■ Task requirements ■
Below are the records; give again exactly the lines from the one containing "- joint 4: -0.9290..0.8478" through the one containing "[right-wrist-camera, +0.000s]", leaving out pictures.

■ Supplied records ■
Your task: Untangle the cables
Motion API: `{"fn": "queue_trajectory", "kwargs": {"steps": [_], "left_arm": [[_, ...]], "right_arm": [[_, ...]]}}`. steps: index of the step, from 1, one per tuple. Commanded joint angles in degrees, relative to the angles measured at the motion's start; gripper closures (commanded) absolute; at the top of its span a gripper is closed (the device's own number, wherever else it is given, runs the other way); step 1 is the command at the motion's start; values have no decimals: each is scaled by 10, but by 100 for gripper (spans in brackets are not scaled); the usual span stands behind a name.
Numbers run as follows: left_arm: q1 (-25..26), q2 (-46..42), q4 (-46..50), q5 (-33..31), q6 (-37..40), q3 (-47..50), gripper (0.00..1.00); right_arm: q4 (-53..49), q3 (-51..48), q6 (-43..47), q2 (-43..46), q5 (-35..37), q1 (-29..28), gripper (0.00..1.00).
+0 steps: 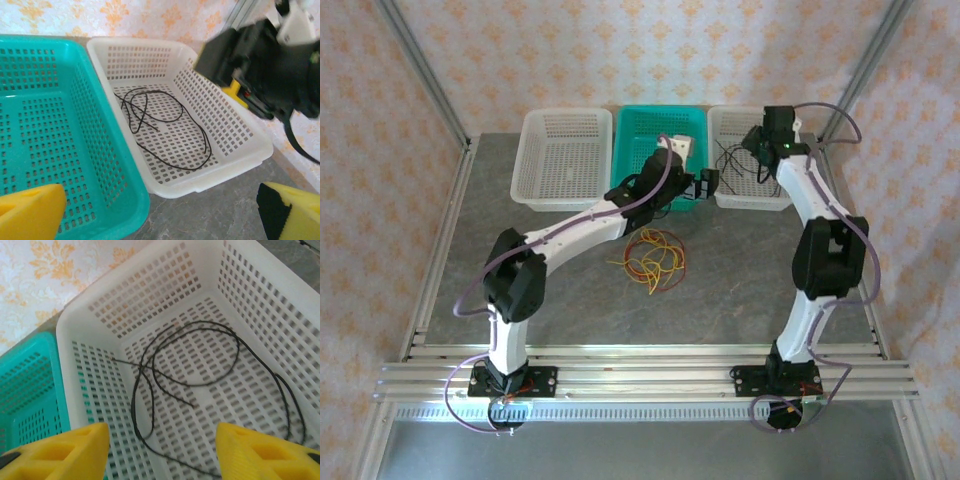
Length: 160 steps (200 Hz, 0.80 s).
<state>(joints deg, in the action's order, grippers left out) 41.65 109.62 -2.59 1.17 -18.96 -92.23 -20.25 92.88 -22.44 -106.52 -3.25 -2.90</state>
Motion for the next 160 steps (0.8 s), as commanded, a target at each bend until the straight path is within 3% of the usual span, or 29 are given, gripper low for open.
{"fn": "queue_trajectory", "kwargs": {"steps": [1, 44, 101, 137, 160], "left_arm": [[1, -39, -7, -32, -5, 39, 1], [4, -121, -18, -40, -34, 162, 1], [6, -224, -28, -101, -115, 322, 1], [6, -265, 23, -154, -180, 367, 1], [6, -284, 25, -167, -181, 399, 1]], "right_arm": [[64, -53, 11, 78, 6, -18, 45], [66, -155, 17, 169, 40, -82, 46], [102, -309, -8, 275, 49, -183, 46], [132, -392, -41, 320, 51, -250, 46], [145, -427, -73, 334, 65, -289, 46]]}}
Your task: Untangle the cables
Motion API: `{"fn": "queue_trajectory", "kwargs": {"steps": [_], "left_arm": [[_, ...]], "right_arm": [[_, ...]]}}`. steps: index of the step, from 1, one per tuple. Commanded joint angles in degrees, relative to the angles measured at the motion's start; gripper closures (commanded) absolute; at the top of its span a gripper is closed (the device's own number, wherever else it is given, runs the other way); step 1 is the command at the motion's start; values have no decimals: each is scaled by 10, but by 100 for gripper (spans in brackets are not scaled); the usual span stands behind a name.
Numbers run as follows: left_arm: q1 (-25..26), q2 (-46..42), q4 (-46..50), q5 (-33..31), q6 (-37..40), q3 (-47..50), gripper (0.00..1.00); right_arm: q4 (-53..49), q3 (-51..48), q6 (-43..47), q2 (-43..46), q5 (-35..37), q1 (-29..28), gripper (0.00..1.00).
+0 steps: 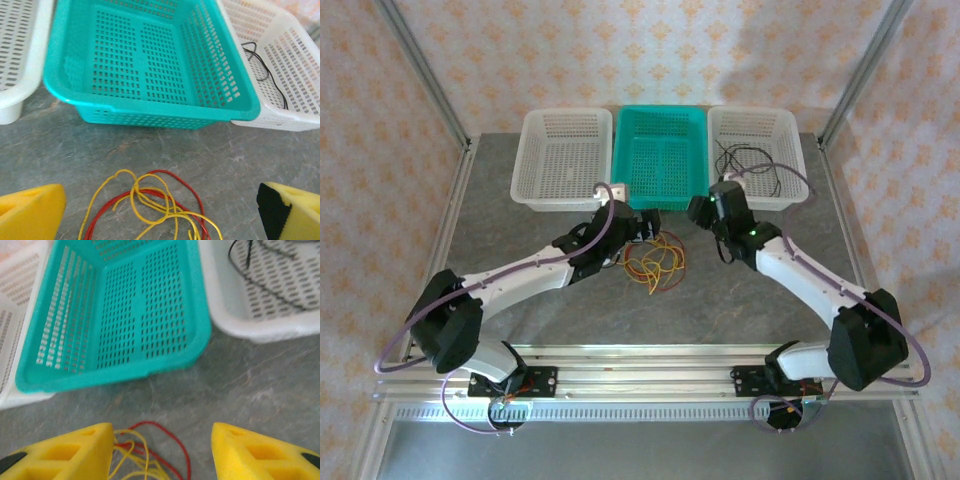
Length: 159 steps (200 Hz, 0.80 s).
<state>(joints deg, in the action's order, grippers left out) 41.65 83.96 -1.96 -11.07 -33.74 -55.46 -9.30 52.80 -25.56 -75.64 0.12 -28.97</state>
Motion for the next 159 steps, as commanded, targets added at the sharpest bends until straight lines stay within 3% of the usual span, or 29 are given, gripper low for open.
{"fn": "queue_trajectory", "kwargs": {"steps": [1, 34, 74, 109, 159], "left_arm": [[6, -28, 17, -46, -34, 33, 1], [5, -66, -10, -64, -34, 95, 1], [5, -84, -31, -25, -40, 141, 1], [5, -80, -59, 5, -53, 176, 1], [5, -34, -67, 48, -55, 168, 1]], "right_arm": [[35, -28, -43, 26, 32, -29, 46], [37, -56, -73, 27, 48, -70, 46], [16, -63, -103, 0, 36, -96, 48], [0, -63, -104, -21, 3, -100, 50], [-88, -28, -110, -81, 14, -91, 54]]}}
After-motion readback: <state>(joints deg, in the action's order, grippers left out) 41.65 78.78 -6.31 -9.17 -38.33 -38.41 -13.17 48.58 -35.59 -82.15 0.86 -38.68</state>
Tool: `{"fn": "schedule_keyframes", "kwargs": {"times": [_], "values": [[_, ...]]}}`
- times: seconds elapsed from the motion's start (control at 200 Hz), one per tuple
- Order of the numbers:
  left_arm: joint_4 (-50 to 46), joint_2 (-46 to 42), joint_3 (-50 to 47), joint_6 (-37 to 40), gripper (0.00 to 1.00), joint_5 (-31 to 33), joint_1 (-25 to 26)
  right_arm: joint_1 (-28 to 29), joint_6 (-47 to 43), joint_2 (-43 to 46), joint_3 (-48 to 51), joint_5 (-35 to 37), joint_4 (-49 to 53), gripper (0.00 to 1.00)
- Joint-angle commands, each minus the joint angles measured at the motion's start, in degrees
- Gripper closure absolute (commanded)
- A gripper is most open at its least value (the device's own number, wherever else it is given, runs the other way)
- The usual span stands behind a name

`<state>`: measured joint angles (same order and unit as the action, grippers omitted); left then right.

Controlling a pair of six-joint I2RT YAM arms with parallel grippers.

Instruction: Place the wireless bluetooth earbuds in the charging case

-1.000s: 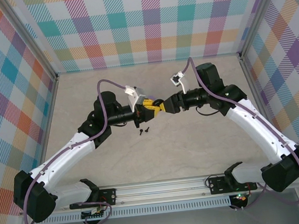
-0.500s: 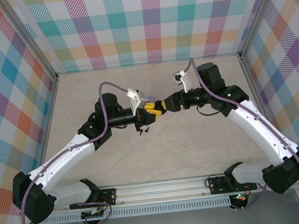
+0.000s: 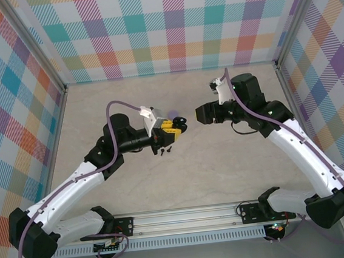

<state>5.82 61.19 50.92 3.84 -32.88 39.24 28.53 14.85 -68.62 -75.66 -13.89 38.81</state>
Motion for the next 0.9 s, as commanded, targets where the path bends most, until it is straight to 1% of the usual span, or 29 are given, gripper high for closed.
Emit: {"fn": "schedule_keyframes", "kwargs": {"times": [0.0, 0.095, 0.185, 0.395, 0.655, 0.77, 0.895], "values": [[-0.3, -3.7, -0.5, -1.7, 0.92, 0.2, 0.4, -0.1, 1.8, -3.9, -1.2, 6.1, 4.9, 0.37], [-2.0, -6.4, -0.6, -2.4, 0.92, 0.8, 0.4, -0.1, 2.4, -7.8, -1.1, 4.5, 5.6, 0.37], [-3.6, -9.0, -0.8, -2.5, 0.92, 1.6, 0.4, -0.1, 3.2, -11.7, -1.0, 2.0, 5.3, 0.39], [-7.5, -12.4, -0.4, -3.1, 0.92, 2.0, 0.4, 0.8, 7.4, -21.2, -0.2, -3.5, 1.1, 0.42], [-7.9, -14.5, -1.2, -4.0, 0.92, 3.2, 0.3, 6.2, 7.6, -34.0, -5.0, -4.0, 0.7, 0.44], [-8.1, -14.9, -1.5, -4.3, 0.92, 3.3, 0.4, 8.6, 5.5, -39.4, -8.7, -4.3, 2.0, 0.45], [-8.6, -15.5, -1.6, -4.2, 0.92, 3.6, 0.4, 11.1, 1.9, -45.0, -13.6, -3.1, 5.1, 0.45]]}}
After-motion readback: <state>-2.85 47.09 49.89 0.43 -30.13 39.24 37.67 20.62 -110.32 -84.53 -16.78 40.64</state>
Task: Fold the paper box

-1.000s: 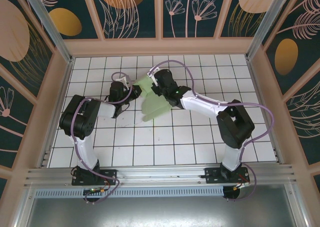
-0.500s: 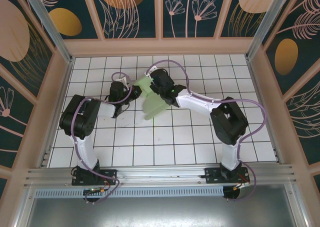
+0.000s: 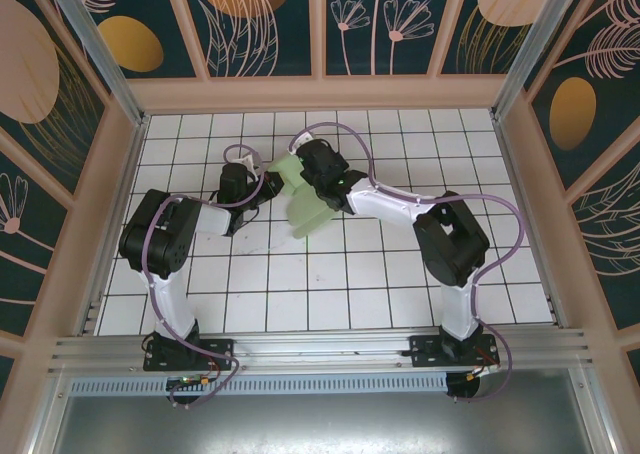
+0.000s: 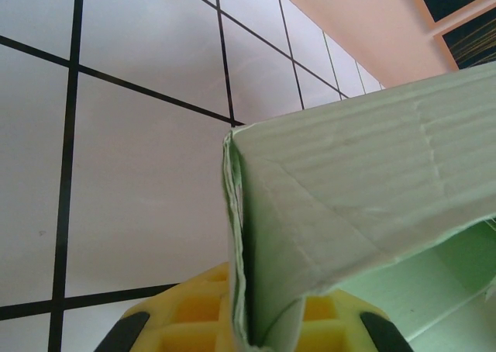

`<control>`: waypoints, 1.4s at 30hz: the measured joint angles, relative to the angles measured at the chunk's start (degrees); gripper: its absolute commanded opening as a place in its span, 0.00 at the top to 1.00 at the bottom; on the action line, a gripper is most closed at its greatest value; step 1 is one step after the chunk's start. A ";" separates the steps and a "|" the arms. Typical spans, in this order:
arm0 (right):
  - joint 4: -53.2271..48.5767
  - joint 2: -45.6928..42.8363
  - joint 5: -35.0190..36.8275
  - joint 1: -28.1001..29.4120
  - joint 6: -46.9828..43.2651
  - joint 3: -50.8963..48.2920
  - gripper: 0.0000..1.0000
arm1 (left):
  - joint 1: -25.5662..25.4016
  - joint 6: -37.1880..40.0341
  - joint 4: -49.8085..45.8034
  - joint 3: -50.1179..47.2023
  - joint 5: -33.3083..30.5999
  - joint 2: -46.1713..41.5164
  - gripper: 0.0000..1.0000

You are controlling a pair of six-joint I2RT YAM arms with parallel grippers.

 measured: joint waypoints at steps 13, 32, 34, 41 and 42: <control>-0.63 -0.76 -3.13 -1.77 3.63 0.00 0.55 | 0.26 0.00 -0.90 0.00 0.33 0.09 1.00; -4.81 -2.49 -19.93 -6.01 9.38 0.76 0.55 | 0.28 -0.02 -0.83 0.00 1.09 0.09 1.00; -5.14 -2.25 -20.72 -6.10 9.38 1.29 0.55 | 0.28 -0.20 -0.81 0.00 1.36 0.09 1.00; -6.10 -1.53 -22.88 -6.84 9.38 2.34 0.65 | 0.28 -0.63 -0.81 0.04 2.05 0.31 1.00; -6.38 -1.29 -23.17 -6.95 9.33 2.64 0.68 | 0.28 -0.63 -0.79 0.04 2.05 0.31 1.00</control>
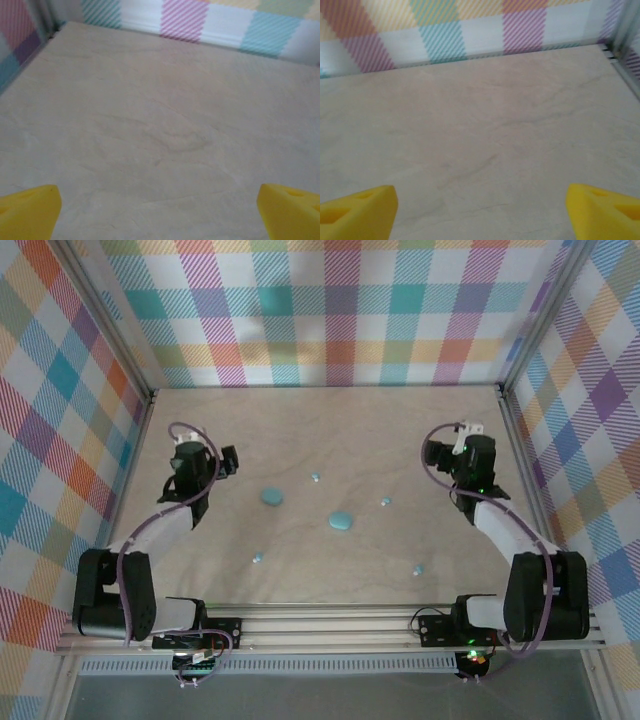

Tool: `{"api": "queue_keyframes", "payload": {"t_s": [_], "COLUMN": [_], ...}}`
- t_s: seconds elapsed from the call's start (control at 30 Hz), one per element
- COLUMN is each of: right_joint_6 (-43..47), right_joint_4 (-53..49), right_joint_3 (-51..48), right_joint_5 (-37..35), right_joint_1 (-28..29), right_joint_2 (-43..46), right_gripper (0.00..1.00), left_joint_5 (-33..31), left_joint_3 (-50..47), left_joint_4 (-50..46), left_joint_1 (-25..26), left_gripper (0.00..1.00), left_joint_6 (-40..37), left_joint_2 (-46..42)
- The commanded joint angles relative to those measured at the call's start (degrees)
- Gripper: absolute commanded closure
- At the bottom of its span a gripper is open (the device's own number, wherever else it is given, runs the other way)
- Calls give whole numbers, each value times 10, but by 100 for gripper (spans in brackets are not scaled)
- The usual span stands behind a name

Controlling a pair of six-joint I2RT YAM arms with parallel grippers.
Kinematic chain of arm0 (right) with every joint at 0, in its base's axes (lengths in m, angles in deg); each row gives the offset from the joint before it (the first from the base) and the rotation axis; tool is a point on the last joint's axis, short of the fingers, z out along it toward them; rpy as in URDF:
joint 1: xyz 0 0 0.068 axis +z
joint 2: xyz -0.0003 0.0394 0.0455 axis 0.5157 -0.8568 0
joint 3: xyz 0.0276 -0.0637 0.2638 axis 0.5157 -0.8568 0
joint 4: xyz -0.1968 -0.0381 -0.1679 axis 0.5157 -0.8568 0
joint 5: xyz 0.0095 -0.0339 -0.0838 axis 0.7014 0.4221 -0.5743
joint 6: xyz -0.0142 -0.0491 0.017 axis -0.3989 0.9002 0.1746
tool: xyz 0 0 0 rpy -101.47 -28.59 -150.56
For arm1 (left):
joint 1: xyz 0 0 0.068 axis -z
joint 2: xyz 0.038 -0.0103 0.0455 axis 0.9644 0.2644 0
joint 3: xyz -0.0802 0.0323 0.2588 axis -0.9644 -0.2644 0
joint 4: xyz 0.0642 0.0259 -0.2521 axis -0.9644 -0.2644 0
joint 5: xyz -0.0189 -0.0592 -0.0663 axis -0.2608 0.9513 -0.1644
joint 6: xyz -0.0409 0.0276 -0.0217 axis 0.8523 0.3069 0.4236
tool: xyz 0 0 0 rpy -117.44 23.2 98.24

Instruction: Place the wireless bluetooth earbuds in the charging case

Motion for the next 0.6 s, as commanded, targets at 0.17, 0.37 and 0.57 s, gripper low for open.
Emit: {"api": "queue_keyframes", "payload": {"t_s": [0.17, 0.37, 0.57], "right_joint_6": [107, 222, 235], "right_joint_4": [-309, -411, -444], "right_joint_3": [112, 165, 175], "right_joint_5": [97, 119, 117], "right_joint_1": [186, 314, 360], "right_joint_2": [-7, -69, -117], "right_gripper": [19, 17, 18], "left_joint_5": [206, 362, 300], "left_joint_3": [45, 28, -20], "left_joint_4": [-197, -204, -202], "left_joint_1": [-8, 37, 156], "left_gripper": [0, 0, 0], "left_joint_6": [39, 60, 54], "left_joint_2": [-87, -113, -140]}}
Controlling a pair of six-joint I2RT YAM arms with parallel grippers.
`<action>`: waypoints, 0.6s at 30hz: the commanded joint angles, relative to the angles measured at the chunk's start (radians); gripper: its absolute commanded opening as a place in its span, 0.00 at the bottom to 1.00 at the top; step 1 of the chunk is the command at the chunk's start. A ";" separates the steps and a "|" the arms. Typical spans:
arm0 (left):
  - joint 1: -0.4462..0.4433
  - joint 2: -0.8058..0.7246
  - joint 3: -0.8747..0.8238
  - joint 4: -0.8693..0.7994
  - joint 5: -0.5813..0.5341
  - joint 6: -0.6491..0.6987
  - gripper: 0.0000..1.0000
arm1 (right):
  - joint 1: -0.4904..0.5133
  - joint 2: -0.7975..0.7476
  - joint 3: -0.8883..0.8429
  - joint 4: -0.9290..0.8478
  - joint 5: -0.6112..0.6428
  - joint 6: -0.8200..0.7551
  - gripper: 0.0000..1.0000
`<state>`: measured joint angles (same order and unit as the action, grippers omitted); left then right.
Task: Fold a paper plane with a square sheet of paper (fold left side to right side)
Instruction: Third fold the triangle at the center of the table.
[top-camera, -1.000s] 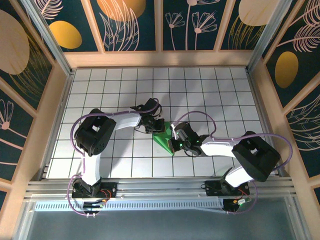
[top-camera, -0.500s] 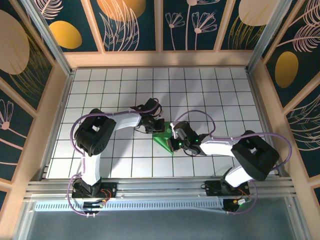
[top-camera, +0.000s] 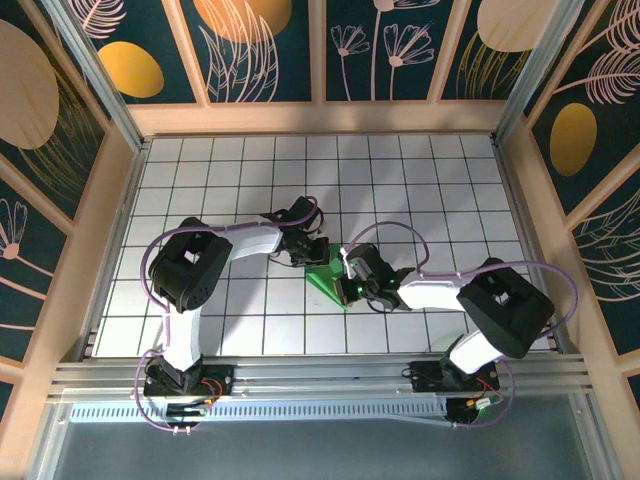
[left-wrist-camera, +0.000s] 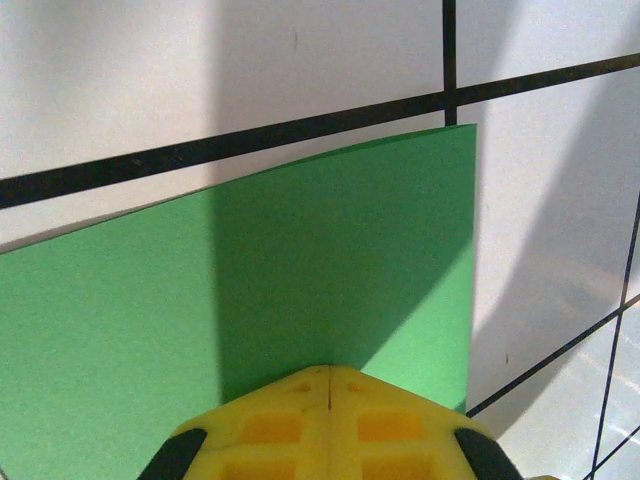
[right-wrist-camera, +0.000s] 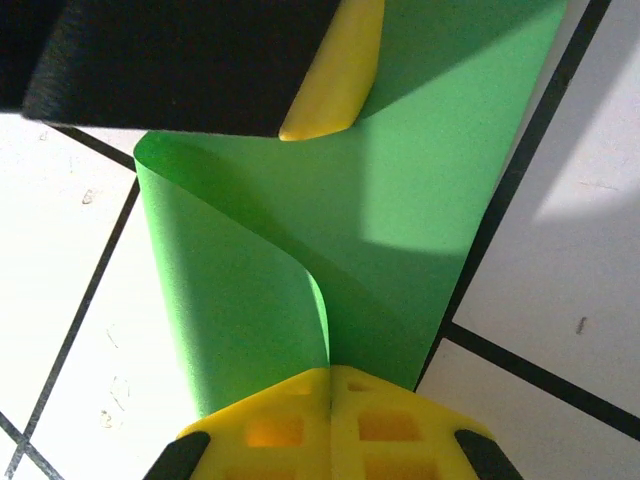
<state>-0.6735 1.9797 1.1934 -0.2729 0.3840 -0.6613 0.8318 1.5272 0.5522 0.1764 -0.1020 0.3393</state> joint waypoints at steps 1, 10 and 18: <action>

■ Response to this task ■
  - joint 4: -0.9290..0.8478
  - joint 5: -0.6112..0.6428
  - joint 6: -0.8200..0.7551
  - gripper: 0.0000..1.0000
`<state>`: measured joint angles (same order and unit as the action, grippers omitted); left then right.
Task: Fold a paper plane with a square sheet of paper (fold left side to right side)
Instruction: Third fold the triangle at the center of the table.
[top-camera, -1.000s] 
[top-camera, -0.500s] 
[top-camera, +0.000s] 
[left-wrist-camera, +0.000s] 
[right-wrist-camera, +0.000s] 

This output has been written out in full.